**Instructions for the task:** Exact reproduction of the listing is required. Pictures are not reproduced.

**Source data:**
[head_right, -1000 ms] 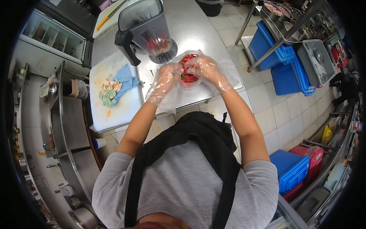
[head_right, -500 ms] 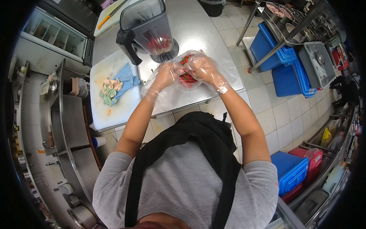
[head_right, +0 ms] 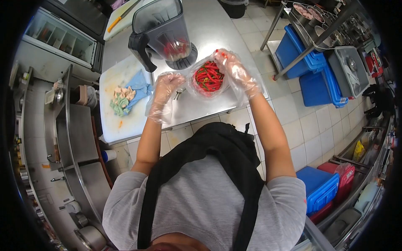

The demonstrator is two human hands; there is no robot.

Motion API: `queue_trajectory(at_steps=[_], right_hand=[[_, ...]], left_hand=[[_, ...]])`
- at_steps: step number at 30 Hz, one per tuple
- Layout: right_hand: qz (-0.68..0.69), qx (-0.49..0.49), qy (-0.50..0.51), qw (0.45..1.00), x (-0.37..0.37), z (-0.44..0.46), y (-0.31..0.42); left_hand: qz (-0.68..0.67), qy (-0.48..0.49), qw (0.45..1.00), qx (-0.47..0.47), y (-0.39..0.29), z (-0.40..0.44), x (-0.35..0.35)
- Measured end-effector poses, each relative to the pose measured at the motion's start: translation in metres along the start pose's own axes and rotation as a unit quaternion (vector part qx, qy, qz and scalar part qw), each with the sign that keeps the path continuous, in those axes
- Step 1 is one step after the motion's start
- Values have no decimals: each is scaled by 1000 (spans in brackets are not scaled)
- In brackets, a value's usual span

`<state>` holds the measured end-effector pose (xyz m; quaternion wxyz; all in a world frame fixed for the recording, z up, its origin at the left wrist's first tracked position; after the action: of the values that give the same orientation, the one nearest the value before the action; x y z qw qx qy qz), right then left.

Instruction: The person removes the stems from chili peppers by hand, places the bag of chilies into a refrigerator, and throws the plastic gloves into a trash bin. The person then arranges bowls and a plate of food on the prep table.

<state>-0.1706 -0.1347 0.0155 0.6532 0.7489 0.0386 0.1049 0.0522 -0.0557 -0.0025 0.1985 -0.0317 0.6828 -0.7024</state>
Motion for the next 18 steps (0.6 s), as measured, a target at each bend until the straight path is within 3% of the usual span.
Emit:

**Answer space:**
[head_right, -1000 ms] 
[head_right, -500 ms] 
[head_right, +0 ms] 

The demonstrator is two human hands; there is no robot.

Motion API: `queue_trajectory(at_steps=[_], right_hand=[[_, ...]], left_hand=[[_, ...]])`
- at_steps: step number at 30 Hz, one per tuple
- Layout: right_hand: qz (-0.68..0.69), qx (-0.49..0.49), qy (-0.50..0.51), qw (0.45..1.00), x (-0.37..0.37), z (-0.44..0.46), y (-0.31..0.42); left_hand: qz (-0.68..0.67), qy (-0.48..0.49), qw (0.45..1.00), qx (-0.47..0.47), y (-0.39..0.29), z (-0.40..0.44), x (-0.35..0.35)
- Measured end-effector poses, each relative to the pose measured at the motion's start: translation in metres along the start pose's own axes and rotation as a unit quaternion (vector part qx, qy, qz and scalar part qw), each with the sign that keeps the path continuous, in those axes
- Step 1 is one step after the motion's start
- Values have no decimals: each is scaled by 1000 (spans in brackets are not scaled)
- In brackets, a value's usual span

`<state>` holds the measured end-effector pose (xyz m; quaternion wxyz; all in a world frame fixed for the recording, z up, its origin at the left wrist's first tracked position; after the action: of the values that give the same orientation, the one nearest the value before the action; x y z qw qx qy qz), right then left.

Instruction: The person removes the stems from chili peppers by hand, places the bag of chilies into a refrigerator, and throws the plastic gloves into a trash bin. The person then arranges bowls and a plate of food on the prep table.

<state>-0.1706 -0.1347 0.0155 0.6532 0.7489 0.0386 0.1049 0.0522 -0.0557 -0.0025 0.1985 -0.0317 0.6828 -0.7024</state>
Motion for the next 18 steps (0.6 s), as measured, a target at each bend until the straight path is within 3% of the usual span.
Emit:

The response to this exercise is finished.